**TASK REQUIREMENTS:** Retype every entry word for word.

*** RECORDS FOR THE EXERCISE ***

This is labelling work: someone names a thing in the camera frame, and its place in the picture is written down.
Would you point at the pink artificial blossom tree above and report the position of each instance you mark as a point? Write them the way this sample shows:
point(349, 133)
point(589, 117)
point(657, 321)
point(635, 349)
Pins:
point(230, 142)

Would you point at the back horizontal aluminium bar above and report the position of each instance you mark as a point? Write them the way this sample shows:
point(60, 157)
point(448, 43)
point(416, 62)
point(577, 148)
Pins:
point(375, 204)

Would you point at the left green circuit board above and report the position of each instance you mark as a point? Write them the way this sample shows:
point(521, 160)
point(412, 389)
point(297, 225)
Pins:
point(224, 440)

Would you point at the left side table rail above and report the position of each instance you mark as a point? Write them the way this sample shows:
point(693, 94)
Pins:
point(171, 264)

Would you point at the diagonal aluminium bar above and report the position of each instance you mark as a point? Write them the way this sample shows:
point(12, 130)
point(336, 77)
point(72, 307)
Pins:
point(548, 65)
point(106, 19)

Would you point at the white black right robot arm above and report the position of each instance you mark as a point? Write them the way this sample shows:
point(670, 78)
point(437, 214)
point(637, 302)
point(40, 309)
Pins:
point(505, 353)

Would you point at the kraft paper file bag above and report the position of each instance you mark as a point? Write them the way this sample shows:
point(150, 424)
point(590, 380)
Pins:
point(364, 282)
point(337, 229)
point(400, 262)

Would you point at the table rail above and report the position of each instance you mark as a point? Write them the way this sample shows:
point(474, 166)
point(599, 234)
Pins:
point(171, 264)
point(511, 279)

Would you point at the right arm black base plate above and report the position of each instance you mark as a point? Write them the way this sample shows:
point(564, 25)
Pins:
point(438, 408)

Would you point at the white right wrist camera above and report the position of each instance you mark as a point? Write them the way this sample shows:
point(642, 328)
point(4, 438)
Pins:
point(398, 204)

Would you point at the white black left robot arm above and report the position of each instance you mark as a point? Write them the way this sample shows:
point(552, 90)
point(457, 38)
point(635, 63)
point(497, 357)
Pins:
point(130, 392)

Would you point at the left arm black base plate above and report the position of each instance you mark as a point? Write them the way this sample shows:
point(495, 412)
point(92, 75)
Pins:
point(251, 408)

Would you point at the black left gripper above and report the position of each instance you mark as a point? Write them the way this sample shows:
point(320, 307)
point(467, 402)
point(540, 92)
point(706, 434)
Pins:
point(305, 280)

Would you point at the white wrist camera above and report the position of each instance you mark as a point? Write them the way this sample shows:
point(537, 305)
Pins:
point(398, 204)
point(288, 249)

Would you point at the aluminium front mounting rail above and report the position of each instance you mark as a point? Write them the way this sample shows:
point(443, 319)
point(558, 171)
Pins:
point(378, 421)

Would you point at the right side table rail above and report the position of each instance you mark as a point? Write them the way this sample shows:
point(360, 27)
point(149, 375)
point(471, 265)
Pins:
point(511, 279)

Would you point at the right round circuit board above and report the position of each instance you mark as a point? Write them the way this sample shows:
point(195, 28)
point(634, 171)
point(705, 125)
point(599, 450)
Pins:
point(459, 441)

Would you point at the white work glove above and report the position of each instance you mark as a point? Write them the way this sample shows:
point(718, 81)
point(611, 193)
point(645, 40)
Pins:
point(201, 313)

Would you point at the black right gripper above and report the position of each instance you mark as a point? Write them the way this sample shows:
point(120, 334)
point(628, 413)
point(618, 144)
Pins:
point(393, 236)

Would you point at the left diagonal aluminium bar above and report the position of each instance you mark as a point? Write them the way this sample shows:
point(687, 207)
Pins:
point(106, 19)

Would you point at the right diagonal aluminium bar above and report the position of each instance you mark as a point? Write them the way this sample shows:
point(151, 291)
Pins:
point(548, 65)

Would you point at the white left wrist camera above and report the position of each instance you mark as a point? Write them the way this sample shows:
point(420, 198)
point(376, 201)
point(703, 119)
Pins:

***

**TASK ANSWER:**
This is labelling work: someone names a thing in the camera frame, and its place in the picture is written down.
Would you point at the pink artificial blossom tree above and report the position of each instance you mark as a point? Write them the way this sample shows:
point(349, 133)
point(589, 117)
point(657, 321)
point(635, 349)
Pins:
point(230, 142)

Would you point at the back horizontal aluminium bar above and report the position of each instance you mark as a point? Write them the way this sample shows:
point(60, 157)
point(448, 43)
point(416, 62)
point(577, 148)
Pins:
point(375, 204)

Would you point at the left green circuit board above and report the position of each instance you mark as a point? Write them the way this sample shows:
point(521, 160)
point(412, 389)
point(297, 225)
Pins:
point(224, 440)

Would you point at the left side table rail above and report the position of each instance you mark as a point? Write them the way this sample shows:
point(693, 94)
Pins:
point(171, 264)

Would you point at the diagonal aluminium bar above and report the position of each instance you mark as a point? Write them the way this sample shows:
point(12, 130)
point(336, 77)
point(72, 307)
Pins:
point(548, 65)
point(106, 19)

Would you point at the white black right robot arm above and report the position of each instance you mark as a point? Write them the way this sample shows:
point(670, 78)
point(437, 214)
point(637, 302)
point(40, 309)
Pins:
point(505, 353)

Would you point at the kraft paper file bag above and report the position of each instance you mark as a point? Write them the way this sample shows:
point(150, 424)
point(590, 380)
Pins:
point(364, 282)
point(337, 229)
point(400, 262)

Would you point at the table rail above and report the position of each instance you mark as a point? Write them the way this sample shows:
point(474, 166)
point(599, 234)
Pins:
point(171, 264)
point(511, 279)

Would you point at the right arm black base plate above and report the position of each instance you mark as a point? Write them the way this sample shows:
point(564, 25)
Pins:
point(438, 408)

Would you point at the white right wrist camera above and report the position of each instance you mark as a point? Write them the way this sample shows:
point(642, 328)
point(4, 438)
Pins:
point(398, 204)

Would you point at the white black left robot arm above and report the position of each instance you mark as a point? Write them the way this sample shows:
point(552, 90)
point(457, 38)
point(635, 63)
point(497, 357)
Pins:
point(130, 392)

Would you point at the left arm black base plate above and report the position of each instance you mark as a point? Write them the way this sample shows:
point(495, 412)
point(92, 75)
Pins:
point(251, 408)

Would you point at the black left gripper above and report the position of each instance you mark as a point? Write them the way this sample shows:
point(320, 307)
point(467, 402)
point(540, 92)
point(706, 434)
Pins:
point(305, 280)

Would you point at the white wrist camera above and report the position of each instance you mark as a point? Write them the way this sample shows:
point(537, 305)
Pins:
point(398, 204)
point(288, 249)

Would you point at the aluminium front mounting rail above and report the position of each instance you mark as a point? Write them the way this sample shows:
point(443, 319)
point(558, 171)
Pins:
point(378, 421)

Would you point at the right side table rail above and report the position of each instance you mark as a point? Write them the way this sample shows:
point(360, 27)
point(149, 375)
point(471, 265)
Pins:
point(511, 279)

Would you point at the right round circuit board above and report the position of each instance you mark as a point? Write them the way this sample shows:
point(195, 28)
point(634, 171)
point(705, 125)
point(599, 450)
Pins:
point(459, 441)

Would you point at the white work glove above and report the position of each instance you mark as a point? Write them the way this sample shows:
point(718, 81)
point(611, 193)
point(645, 40)
Pins:
point(201, 313)

Would you point at the black right gripper above and report the position of each instance you mark as a point? Write them the way this sample shows:
point(120, 334)
point(628, 413)
point(618, 144)
Pins:
point(393, 236)

Would you point at the left diagonal aluminium bar above and report the position of each instance you mark as a point? Write them the way this sample shows:
point(687, 207)
Pins:
point(106, 19)

Would you point at the right diagonal aluminium bar above and report the position of each instance you mark as a point? Write them the way this sample shows:
point(151, 291)
Pins:
point(548, 65)

Would you point at the white left wrist camera above and report the position of each instance you mark as a point? Write them the way this sample shows:
point(420, 198)
point(376, 201)
point(703, 119)
Pins:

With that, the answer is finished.